Published on 05 September 2019
Climate change is back at the top of the environmental agenda. Over the past three decades it has changed from a largely scientific interest to a topic that touches all of our lives and is the source of grave concern.
However understandable the concerns and threats are today, human societies – of all levels of development – have been subject to the vagaries of the weather for centuries as author and academic Dr Debbie Smith will explain during a University Community Lecture (Wednesday, September 25).
Dr Smith will be drawing on the weather diaries of 19th century English lawyer and reformer James Losh, whose observations of Newcastle between 1802 to 1833 provide a fascinating insight into the life and weather of the time.
Dr Smith said: “Feast and famine, well-being and dearth have traditionally been the gift of the weather, in that sense little has changed.

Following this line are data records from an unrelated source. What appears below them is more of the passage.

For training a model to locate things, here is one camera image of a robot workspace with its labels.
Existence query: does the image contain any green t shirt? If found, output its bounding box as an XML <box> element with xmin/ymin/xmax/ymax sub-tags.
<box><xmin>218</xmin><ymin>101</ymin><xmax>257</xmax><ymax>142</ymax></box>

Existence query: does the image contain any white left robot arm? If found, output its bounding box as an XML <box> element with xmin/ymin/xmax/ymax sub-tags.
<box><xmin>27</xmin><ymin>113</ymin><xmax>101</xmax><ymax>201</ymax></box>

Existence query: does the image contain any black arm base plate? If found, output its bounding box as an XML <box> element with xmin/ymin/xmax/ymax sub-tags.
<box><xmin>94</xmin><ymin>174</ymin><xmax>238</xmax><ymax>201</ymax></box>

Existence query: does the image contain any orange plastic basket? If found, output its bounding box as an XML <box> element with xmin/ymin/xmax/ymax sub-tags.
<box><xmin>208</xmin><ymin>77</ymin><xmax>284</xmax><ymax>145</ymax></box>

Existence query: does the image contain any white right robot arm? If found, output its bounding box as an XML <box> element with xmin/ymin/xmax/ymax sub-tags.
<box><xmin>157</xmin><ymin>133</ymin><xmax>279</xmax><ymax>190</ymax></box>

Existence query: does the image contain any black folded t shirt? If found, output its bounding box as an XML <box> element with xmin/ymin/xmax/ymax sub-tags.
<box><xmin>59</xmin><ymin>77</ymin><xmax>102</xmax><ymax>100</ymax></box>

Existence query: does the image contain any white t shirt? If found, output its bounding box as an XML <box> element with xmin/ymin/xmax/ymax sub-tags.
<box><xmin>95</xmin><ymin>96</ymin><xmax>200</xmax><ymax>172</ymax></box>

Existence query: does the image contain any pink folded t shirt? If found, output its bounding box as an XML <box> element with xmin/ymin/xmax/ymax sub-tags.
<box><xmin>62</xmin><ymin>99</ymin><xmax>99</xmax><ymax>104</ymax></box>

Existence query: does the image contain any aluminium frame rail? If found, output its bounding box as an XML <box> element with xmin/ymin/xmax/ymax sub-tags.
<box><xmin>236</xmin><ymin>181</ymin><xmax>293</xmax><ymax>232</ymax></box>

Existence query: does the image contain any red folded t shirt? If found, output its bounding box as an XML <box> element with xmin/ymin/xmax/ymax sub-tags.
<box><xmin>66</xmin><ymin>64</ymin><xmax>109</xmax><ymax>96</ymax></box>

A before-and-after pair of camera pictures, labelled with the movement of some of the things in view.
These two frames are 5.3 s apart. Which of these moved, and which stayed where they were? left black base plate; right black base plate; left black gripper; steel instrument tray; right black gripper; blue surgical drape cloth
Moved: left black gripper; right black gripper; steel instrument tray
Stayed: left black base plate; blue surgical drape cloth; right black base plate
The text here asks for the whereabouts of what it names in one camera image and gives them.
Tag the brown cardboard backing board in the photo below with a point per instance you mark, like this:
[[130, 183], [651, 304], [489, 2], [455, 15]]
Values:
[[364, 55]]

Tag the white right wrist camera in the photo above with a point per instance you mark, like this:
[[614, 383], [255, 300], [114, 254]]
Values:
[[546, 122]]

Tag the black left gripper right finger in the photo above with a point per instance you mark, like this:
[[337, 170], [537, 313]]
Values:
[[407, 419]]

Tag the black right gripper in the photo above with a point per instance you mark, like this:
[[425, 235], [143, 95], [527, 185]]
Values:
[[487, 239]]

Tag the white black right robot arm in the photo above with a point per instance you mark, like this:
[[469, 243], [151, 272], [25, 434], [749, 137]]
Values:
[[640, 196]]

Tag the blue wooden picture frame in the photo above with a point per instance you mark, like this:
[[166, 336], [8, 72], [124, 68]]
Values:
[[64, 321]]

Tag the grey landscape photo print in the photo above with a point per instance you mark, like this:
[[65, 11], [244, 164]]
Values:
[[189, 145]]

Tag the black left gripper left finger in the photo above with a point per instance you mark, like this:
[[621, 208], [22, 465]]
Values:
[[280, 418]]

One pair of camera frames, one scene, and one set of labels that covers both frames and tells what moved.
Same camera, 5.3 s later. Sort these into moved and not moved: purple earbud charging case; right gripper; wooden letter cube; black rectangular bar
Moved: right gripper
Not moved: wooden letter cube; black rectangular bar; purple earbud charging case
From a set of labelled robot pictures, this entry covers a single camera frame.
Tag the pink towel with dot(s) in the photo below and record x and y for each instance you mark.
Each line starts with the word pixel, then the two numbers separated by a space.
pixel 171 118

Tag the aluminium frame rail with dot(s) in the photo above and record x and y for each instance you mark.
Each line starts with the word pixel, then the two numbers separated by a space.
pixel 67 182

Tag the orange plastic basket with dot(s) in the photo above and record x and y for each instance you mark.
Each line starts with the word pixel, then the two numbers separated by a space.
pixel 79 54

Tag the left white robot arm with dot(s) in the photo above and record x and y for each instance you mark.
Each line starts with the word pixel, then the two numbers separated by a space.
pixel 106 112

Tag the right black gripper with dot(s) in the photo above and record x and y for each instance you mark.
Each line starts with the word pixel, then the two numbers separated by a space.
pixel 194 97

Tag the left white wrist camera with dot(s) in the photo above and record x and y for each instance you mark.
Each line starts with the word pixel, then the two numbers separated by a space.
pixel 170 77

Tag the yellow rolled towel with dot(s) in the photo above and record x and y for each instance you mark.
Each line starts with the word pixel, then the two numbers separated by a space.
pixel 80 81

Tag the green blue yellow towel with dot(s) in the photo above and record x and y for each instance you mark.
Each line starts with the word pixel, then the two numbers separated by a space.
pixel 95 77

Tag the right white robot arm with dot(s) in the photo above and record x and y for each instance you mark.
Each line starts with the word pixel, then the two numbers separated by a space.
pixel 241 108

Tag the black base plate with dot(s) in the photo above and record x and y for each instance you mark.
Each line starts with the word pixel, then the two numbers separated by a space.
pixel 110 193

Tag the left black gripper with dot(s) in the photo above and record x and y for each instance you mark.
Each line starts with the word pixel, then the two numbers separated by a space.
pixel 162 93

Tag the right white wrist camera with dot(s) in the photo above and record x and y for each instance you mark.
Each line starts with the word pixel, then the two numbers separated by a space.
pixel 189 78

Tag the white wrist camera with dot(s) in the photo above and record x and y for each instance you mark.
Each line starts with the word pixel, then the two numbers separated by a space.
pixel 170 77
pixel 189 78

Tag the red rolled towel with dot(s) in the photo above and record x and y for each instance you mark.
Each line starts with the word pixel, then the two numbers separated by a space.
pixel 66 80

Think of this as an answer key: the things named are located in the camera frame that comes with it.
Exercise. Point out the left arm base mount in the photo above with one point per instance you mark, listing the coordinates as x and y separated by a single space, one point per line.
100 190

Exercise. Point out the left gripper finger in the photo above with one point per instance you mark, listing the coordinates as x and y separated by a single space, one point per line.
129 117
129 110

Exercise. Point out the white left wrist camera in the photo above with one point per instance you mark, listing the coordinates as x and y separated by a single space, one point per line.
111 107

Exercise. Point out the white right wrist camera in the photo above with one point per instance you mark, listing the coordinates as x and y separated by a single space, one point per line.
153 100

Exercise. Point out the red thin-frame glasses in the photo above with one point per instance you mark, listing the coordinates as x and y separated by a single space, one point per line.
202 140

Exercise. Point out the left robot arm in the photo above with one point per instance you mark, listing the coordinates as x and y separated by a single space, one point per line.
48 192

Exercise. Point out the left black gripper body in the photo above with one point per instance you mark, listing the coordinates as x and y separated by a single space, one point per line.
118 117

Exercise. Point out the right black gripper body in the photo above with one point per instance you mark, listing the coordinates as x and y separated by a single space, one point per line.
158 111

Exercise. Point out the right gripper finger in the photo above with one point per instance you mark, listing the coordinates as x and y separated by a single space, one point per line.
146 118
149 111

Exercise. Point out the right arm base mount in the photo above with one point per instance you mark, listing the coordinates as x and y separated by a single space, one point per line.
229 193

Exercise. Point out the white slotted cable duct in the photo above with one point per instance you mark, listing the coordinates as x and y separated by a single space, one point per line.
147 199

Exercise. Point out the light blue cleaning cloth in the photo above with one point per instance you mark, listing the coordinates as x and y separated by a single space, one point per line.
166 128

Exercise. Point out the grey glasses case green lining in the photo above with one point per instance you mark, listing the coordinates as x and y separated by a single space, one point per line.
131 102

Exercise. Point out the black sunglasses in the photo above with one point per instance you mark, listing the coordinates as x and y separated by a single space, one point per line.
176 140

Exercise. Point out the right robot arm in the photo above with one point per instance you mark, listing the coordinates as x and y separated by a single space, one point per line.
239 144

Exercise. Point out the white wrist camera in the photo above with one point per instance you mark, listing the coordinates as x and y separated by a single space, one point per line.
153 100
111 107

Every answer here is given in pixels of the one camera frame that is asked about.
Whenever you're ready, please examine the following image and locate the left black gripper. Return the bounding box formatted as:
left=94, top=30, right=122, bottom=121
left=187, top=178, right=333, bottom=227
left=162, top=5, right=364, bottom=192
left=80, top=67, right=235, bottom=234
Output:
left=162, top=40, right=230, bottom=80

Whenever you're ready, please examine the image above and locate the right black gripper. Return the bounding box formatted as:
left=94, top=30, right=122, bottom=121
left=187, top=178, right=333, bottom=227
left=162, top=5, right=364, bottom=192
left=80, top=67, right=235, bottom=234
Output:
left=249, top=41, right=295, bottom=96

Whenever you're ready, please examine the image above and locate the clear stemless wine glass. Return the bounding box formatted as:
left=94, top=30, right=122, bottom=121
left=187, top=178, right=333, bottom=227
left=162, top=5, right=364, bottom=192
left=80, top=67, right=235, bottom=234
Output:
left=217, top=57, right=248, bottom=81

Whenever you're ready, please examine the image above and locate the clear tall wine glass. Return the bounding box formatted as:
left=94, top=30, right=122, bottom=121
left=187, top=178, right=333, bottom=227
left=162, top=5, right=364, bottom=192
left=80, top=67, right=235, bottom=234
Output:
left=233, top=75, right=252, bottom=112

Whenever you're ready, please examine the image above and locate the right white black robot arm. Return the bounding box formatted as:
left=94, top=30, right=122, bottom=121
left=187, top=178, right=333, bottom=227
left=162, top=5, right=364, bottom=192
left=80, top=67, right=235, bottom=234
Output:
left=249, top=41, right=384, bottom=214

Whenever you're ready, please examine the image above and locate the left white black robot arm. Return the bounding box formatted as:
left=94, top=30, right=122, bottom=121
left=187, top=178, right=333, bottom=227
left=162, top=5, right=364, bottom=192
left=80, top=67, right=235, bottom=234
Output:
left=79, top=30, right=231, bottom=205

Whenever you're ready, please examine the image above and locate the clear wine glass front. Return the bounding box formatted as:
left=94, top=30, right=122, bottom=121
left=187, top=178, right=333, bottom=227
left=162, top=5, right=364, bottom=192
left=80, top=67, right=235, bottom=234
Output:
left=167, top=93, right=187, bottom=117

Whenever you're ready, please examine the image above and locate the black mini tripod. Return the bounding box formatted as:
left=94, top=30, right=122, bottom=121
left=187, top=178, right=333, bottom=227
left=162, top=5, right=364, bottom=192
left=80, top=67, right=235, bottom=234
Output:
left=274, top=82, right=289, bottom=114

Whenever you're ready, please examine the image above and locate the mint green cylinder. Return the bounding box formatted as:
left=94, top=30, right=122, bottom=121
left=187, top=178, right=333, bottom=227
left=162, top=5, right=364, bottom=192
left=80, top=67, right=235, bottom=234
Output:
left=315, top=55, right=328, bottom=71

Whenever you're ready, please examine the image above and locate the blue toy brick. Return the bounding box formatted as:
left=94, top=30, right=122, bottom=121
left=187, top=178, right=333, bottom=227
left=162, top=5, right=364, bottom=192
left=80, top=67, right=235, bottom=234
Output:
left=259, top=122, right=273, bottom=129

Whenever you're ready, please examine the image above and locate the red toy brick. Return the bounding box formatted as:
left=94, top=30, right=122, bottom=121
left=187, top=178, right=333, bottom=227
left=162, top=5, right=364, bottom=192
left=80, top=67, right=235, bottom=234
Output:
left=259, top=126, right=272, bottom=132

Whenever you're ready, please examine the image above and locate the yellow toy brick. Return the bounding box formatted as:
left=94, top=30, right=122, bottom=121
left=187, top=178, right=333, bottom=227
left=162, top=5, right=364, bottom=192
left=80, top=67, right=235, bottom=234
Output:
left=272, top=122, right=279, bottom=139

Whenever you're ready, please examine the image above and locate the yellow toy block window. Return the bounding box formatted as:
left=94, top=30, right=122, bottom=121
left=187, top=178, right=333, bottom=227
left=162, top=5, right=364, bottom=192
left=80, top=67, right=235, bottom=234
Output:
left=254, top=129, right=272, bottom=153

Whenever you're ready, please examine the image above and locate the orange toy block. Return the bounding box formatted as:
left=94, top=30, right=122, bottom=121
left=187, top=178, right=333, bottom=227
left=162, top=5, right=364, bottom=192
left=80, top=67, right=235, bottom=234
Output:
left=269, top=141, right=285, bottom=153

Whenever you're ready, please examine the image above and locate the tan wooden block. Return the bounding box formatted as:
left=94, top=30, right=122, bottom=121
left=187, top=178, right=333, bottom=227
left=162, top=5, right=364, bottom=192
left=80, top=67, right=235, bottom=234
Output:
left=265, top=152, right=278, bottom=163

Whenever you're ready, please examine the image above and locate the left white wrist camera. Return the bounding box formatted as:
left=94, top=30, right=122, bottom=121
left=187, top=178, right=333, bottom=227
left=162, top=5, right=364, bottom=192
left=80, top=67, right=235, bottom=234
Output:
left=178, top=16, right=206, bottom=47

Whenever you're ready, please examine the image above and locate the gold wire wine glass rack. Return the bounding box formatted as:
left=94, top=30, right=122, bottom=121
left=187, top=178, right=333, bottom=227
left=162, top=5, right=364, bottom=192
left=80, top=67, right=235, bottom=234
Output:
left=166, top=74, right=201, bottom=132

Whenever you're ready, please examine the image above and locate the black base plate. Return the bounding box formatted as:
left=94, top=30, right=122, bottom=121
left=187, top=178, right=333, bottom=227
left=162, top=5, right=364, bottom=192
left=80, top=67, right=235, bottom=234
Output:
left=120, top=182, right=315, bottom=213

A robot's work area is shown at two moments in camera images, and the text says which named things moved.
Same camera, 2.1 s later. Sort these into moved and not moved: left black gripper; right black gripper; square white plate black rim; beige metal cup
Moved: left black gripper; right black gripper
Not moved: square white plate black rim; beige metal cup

“The James Losh diaries provide an informed, critical and thoughtful insight into the weather of early 19th Century Newcastle and how it contributed to the everyday life of residents of the town. Most certainly the climatic setting in which these connections were acted out is different to that of today: it was, most importantly much colder but his reflections provide a remarkable perspective on the links between weather and well-being.”
James Losh was an English lawyer, reformer and Unitarian in Newcastle upon Tyne. In politics, he was a significant contact in the North East for the national Whig leadership. William Wordsworth the poet called Losh in a letter of 1821 "my candid and enlightened friend".
Dr Smith is the author of The James Losh Diaries, 1802-1833: Life and Weather in Early Nineteenth Century Newcastle-upon-Tyne, published by Cambridge Scholars Publishing.
The community lecture takes place in Sir Tom Cowie Lecture Theatre in Prospect Building, Sir Tom Cowie Campus at St Peter’s, from 2pm. All welcome to attend.
Dr Debbie Smith was a lecturer at the University of Sunderland from 1979 until her retirement in 2013. She has led a number of funded international research projects in climate change, authored three books and published over 100 scientific papers.
About the James Losh Diaries
Diaries offer us the rare privilege of seeing the world through someone else’s eyes, and James Losh’s writings spanning the period 1802 to 1833 do just that.
To describe them simply as “weather diaries” is, however, to overlook the wider range of his critical and always informed eye.
Assuredly, weather is the main focus, but he sees other, broader, political and social events refracted through that meteorological prism. Living through, and being active in, the great age of reform of the early nineteenth century, Losh’s insight, the social milieu in which he lived and his active political life provide a fascinating and highly personal narrative. For too long these diaries have been a neglected source. This oversight is now remedied by this book.”